Please, from the entries below, transcribe exactly the lines that begin at the line with "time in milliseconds" and end at the line with "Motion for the", without the pictures.
___ Data shown
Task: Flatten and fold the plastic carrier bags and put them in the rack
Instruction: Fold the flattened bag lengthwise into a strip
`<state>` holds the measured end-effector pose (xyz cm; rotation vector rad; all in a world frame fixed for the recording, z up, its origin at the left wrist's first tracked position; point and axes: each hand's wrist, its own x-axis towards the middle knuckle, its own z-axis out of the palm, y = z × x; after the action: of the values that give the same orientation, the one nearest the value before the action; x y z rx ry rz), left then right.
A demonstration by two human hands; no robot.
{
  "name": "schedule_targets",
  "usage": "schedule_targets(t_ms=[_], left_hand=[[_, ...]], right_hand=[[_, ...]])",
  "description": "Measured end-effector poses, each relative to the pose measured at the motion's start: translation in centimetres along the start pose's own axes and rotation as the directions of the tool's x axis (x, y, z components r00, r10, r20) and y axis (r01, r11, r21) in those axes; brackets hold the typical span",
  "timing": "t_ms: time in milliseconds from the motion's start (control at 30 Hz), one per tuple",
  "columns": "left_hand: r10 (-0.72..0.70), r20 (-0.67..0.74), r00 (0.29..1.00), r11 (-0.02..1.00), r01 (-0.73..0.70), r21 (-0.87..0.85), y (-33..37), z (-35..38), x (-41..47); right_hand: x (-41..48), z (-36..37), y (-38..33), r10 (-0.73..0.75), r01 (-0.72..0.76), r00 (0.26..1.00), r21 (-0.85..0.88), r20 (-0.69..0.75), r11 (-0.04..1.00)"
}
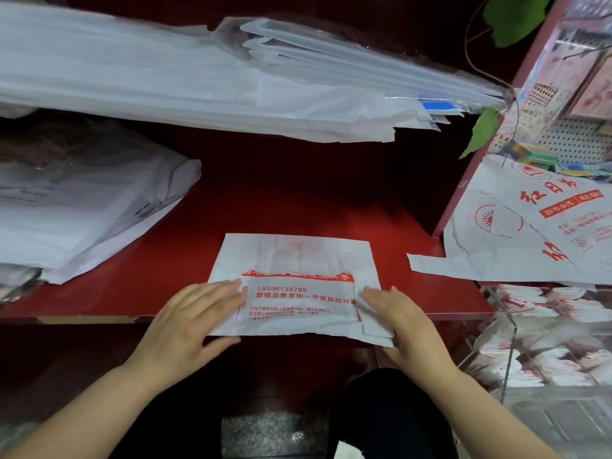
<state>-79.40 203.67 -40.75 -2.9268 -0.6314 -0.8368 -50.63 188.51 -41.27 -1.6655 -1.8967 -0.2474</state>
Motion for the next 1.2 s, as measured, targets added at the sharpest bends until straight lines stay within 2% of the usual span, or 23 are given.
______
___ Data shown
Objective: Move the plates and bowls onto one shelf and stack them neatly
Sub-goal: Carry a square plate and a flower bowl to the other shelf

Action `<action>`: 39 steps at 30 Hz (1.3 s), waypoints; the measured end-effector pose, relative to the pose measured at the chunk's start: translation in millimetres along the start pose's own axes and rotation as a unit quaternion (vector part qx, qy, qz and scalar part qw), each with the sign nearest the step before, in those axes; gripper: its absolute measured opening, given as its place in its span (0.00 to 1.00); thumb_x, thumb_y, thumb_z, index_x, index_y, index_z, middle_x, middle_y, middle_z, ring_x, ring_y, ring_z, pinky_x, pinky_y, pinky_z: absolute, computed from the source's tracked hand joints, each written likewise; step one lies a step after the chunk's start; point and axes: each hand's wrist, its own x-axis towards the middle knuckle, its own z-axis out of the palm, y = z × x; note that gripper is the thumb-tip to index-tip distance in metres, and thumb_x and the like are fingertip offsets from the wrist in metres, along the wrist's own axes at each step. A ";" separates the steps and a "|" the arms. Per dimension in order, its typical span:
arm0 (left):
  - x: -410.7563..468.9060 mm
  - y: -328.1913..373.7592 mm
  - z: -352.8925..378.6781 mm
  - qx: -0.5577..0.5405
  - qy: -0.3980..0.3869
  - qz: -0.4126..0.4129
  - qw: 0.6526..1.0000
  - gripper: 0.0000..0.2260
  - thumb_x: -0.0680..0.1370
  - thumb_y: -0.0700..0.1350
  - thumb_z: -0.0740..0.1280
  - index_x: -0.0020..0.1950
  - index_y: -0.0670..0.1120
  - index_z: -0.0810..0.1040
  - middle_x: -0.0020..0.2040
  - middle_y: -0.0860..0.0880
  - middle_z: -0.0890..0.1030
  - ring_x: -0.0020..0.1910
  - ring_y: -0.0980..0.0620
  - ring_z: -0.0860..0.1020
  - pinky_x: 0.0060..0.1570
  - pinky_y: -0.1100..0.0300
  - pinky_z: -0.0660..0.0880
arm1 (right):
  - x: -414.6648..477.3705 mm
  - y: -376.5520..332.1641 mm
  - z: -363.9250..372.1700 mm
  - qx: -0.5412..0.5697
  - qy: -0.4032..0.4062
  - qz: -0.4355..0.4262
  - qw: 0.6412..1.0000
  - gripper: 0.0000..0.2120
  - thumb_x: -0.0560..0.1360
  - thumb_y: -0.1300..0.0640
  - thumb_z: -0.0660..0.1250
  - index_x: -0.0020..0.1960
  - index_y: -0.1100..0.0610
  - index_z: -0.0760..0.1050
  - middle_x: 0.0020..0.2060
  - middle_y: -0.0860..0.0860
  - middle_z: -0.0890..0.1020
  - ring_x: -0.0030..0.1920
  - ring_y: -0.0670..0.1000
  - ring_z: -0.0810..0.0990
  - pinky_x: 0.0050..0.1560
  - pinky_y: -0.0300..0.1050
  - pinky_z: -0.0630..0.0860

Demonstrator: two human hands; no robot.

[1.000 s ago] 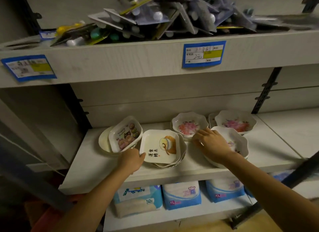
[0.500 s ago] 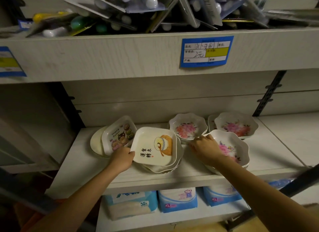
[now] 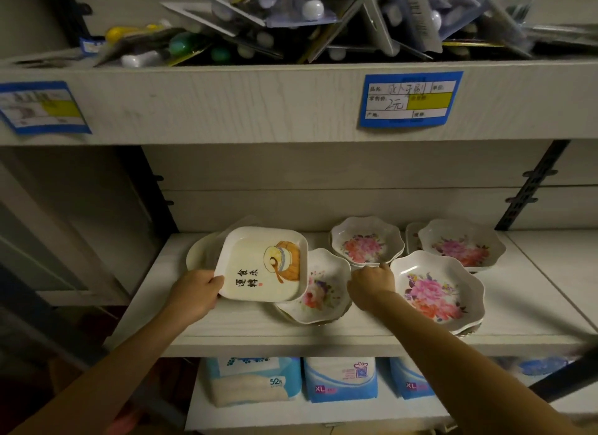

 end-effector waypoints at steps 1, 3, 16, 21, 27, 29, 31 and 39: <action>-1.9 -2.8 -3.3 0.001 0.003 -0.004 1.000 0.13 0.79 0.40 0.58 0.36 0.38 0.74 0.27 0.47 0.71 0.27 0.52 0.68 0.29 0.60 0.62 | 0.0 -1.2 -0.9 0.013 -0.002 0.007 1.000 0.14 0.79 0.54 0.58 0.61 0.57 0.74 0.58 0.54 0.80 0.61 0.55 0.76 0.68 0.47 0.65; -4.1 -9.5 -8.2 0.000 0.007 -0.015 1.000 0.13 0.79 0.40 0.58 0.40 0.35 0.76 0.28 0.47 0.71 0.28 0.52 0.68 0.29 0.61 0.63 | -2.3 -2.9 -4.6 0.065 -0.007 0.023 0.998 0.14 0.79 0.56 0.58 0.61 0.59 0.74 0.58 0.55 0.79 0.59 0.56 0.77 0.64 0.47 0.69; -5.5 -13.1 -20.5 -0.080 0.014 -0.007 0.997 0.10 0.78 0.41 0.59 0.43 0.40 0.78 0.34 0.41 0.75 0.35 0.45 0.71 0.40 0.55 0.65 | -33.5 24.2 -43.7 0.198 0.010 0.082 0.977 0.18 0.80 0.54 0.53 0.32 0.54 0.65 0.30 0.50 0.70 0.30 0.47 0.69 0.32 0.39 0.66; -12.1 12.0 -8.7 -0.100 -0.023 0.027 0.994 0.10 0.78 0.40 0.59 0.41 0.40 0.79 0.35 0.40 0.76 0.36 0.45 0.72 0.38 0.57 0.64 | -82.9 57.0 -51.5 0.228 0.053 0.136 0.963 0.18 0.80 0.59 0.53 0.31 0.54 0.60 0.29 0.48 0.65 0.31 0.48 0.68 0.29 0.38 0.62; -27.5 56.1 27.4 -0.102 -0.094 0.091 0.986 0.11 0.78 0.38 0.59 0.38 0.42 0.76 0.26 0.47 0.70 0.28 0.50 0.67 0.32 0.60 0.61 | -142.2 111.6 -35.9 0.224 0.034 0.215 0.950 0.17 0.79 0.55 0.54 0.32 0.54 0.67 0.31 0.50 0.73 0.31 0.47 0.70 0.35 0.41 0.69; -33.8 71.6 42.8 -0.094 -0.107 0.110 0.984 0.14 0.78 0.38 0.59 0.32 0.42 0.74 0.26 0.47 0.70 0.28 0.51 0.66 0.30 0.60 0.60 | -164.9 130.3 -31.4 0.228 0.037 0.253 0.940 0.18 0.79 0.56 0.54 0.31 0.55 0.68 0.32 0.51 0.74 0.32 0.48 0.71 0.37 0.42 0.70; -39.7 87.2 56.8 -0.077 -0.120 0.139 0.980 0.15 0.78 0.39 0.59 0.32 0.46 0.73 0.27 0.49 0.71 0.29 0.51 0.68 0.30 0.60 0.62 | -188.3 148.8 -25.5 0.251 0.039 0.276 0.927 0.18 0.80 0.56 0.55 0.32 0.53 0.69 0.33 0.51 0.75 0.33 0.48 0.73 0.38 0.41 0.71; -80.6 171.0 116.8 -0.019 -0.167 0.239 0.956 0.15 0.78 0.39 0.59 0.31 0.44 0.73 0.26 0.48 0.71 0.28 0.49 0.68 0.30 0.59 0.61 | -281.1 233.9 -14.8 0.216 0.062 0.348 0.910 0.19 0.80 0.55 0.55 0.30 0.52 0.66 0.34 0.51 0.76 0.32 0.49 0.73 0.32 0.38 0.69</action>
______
_Expected output_.
  "timing": "t_ms: time in milliseconds from the motion's start (control at 30 Hz), one per tuple",
  "columns": "left_hand: r10 (-0.72..0.70), r20 (-0.67..0.74), r00 (0.29..1.00), r11 (-0.02..1.00), r01 (-0.73..0.70), r21 (-0.87..0.85), y (-33..37), z (-35..38), x (-41..47); right_hand: x (-41..48), z (-36..37), y (-38..33), r10 (-0.73..0.75), r01 (-0.72..0.76), r00 (0.26..1.00), r21 (-0.85..0.88), r20 (-0.69..0.75), r11 (-0.04..1.00)"
}
<state>-79.40 203.67 -40.75 -2.9268 -0.6314 -0.8368 -50.63 188.51 -41.27 -1.6655 -1.8967 -0.2474</state>
Motion for the next 1.2 s, as measured, targets added at the sharpest bends until straight lines stay within 2% of the usual span, or 23 are given.

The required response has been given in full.